One of the highlights of my small-town high school days was getting to run wild (or as wild as my strict upbringing and my $2.35-an-hour wage would let me run) in an honest-to-goodness college bookstore, so I shed a tear for the people who will now find it less convenient to browse aisles and aisles of books, and for the budding authors who will find it harder to get noticed.
On the other hand, I know that bibliophobes will feel no sadness over the loss of Borders.
(“I don’t care if 10,700 employees get put out of a job by virtual retailers. Those bookworms should have had a real man’s job anyway. What do I do for a living? I haul bricks and mortar. Uh oh…”)
I hope that mom-and-pop bookshop proprietors won’t gloat too much over the ill fortunes of the mass marketer. When you regale first-time shoppers with stuff like “That reminds of an amusing story about Willa Cather’s literary agent’s brother-in-law and how he responded to his supposed case of plantar warts…,” it sort of explains all the dust in the store.
The 40-year-old Borders chain has faced insurmountable odds, such as the rapidly changing book industry, the e-reader revolution, the turbulent economy and the fact that “the naughty librarian” still conjures better adolescent images than “the naughty second-shift clerk who operates the cash register when she’s not at her other job cleaning out bird cages.”

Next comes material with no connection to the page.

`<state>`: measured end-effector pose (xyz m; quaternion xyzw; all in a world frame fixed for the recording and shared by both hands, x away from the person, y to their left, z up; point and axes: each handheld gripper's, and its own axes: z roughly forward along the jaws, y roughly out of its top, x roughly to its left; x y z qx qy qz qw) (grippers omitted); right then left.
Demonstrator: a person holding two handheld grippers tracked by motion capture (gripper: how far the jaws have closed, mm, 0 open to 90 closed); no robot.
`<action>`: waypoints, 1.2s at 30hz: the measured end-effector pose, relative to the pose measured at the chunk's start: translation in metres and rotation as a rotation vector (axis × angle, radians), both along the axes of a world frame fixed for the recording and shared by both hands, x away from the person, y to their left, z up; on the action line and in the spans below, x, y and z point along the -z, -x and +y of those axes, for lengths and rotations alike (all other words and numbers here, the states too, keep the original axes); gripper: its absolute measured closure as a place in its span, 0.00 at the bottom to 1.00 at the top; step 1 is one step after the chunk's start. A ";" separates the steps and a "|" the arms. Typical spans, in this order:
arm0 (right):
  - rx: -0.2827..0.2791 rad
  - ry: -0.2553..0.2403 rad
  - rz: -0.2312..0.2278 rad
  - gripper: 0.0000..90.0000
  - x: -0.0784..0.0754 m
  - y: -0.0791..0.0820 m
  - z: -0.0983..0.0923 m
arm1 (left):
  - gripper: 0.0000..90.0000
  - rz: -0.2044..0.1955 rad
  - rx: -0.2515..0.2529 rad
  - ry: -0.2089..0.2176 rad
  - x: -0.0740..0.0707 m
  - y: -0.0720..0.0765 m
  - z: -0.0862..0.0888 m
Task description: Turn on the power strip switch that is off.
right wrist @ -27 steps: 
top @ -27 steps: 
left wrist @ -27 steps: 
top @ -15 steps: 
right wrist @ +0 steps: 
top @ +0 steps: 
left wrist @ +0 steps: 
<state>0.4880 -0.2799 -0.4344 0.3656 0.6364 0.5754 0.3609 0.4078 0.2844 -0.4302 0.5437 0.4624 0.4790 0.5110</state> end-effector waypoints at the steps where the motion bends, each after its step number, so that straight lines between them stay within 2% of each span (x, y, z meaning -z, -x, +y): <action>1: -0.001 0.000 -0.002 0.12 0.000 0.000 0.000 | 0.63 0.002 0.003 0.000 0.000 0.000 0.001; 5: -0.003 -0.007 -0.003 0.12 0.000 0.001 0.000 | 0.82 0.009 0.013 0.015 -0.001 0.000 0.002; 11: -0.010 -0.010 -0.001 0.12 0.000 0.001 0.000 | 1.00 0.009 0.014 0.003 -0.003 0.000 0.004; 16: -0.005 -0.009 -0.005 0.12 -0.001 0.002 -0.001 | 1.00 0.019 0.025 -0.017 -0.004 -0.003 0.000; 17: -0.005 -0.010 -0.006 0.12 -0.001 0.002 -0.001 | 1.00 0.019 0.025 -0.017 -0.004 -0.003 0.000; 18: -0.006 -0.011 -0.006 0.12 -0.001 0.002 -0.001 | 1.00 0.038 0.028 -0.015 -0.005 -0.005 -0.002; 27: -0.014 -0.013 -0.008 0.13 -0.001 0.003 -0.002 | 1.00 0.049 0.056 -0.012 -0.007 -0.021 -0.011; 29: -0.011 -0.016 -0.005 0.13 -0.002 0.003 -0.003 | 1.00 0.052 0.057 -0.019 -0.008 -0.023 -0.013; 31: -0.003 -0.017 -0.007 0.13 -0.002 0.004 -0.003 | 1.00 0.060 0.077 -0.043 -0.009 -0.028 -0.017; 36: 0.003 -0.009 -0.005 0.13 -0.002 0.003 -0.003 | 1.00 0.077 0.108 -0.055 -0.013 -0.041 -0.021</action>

Borders was too slow to compete with TV and the Internet. They should’ve restructured their categories to include “History (of Casey Anthony),” “How To (Get Even More News of Casey Anthony),” and “Mystery (Of Why William and Kate Don’t Lock In Casey Anthony As A Future Nanny”).

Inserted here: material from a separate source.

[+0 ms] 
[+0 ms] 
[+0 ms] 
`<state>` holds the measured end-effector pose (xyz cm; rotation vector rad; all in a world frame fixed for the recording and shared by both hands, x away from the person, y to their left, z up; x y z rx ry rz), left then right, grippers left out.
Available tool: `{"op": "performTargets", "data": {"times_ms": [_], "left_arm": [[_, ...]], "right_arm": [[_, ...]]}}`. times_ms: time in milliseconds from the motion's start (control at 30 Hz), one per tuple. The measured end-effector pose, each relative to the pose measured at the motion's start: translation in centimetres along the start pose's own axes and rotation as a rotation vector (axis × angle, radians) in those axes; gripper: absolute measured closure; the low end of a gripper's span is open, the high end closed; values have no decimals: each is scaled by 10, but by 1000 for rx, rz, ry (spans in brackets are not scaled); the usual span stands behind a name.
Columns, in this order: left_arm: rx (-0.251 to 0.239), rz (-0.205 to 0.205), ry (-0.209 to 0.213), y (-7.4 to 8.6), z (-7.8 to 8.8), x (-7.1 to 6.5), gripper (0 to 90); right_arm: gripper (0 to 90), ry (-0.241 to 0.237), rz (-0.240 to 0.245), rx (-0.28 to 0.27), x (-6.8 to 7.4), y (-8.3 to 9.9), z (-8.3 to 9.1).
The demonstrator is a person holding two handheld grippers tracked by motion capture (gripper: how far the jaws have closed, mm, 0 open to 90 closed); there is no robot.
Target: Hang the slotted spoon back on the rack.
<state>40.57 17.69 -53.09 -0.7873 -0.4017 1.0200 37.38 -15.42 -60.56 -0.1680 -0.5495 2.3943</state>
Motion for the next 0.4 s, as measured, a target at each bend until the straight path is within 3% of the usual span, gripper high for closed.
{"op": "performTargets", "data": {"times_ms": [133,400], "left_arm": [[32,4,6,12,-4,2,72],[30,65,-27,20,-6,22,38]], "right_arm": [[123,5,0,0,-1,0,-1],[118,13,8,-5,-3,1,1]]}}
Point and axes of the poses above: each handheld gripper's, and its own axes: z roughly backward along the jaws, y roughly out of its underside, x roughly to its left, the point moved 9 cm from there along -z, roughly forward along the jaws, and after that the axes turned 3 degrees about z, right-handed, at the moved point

I will grant you that online communities of book purchasers do have certain advantages.
For some reason, I’m always squeamish around a patron who has just laid down a copy of “The Complete Idiot’s Guide To Curing Highly Contagious Flesh-Eating Viruses – Fast!”

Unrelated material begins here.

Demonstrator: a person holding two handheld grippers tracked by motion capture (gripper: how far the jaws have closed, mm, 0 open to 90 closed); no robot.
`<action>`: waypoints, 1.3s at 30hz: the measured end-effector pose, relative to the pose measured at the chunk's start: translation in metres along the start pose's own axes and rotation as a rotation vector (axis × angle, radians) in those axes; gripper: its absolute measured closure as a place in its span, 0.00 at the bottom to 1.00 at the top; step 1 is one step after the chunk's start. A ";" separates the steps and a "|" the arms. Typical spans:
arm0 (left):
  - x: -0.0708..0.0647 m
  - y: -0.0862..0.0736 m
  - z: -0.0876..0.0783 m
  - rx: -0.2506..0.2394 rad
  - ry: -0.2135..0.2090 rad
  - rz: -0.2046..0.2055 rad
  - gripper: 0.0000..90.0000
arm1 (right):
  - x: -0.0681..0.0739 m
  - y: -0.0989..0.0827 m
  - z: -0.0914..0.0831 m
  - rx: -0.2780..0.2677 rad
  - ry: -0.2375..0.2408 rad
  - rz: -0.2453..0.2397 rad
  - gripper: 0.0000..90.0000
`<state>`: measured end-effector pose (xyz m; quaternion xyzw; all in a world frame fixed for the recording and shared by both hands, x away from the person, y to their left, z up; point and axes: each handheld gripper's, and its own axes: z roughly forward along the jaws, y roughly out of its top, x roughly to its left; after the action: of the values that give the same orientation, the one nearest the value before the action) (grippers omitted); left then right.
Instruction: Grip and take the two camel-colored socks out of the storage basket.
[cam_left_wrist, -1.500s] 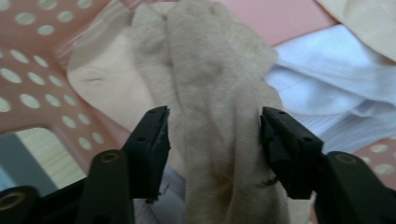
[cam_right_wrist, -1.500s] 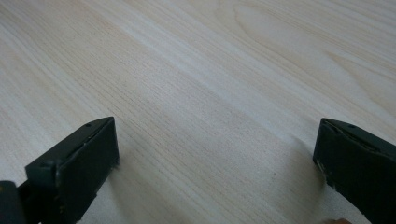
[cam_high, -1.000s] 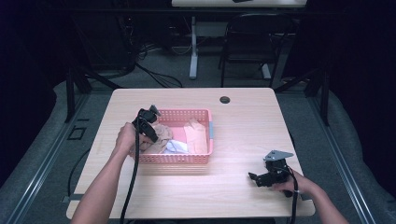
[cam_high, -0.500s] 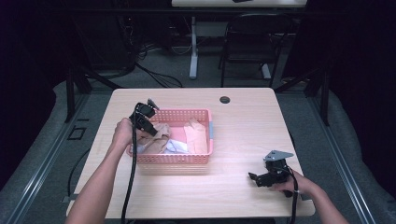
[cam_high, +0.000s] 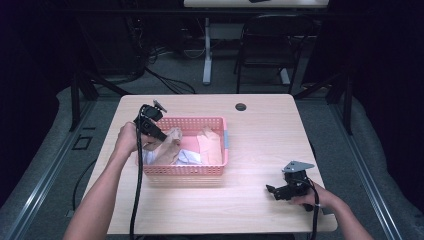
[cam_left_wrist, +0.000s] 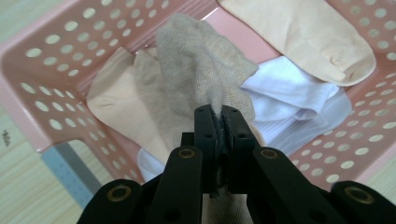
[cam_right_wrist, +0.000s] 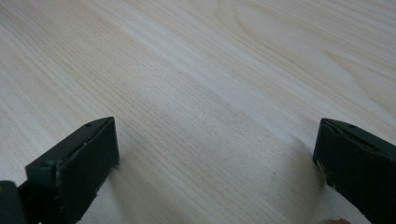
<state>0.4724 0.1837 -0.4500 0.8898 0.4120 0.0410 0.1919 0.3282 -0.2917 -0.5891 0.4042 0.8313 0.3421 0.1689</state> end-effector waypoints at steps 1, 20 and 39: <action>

Sure, Barnes & Noble and other competitors will snap up the prime Borders locations, but many malls and communities will be left without a single major bookseller. Many consumers will drift into spending their money on something else.
I dread living in a cold, gray world where public speakers rave, “That hideous necktie opened up whole new worlds for me…”
My son (7-year-old Gideon) recently opined that he prefers ink-and-paper books to their electronic counterparts. 
The way things are going, it looks as though his generation will be the last to view physical books as anything but relics. Don’t give in to the sound bites and the tweets. Nurture in your children and grandchildren a love for turning pages and hobnobbing face-to-face with fellow booklovers.
I started with Johnny Cash, so maybe I should close by evoking the musical “Camelot.”
“Don’t let it be forgot/That once there was a spot/For one brief shining moment that was known/As a bookstore parking lot.”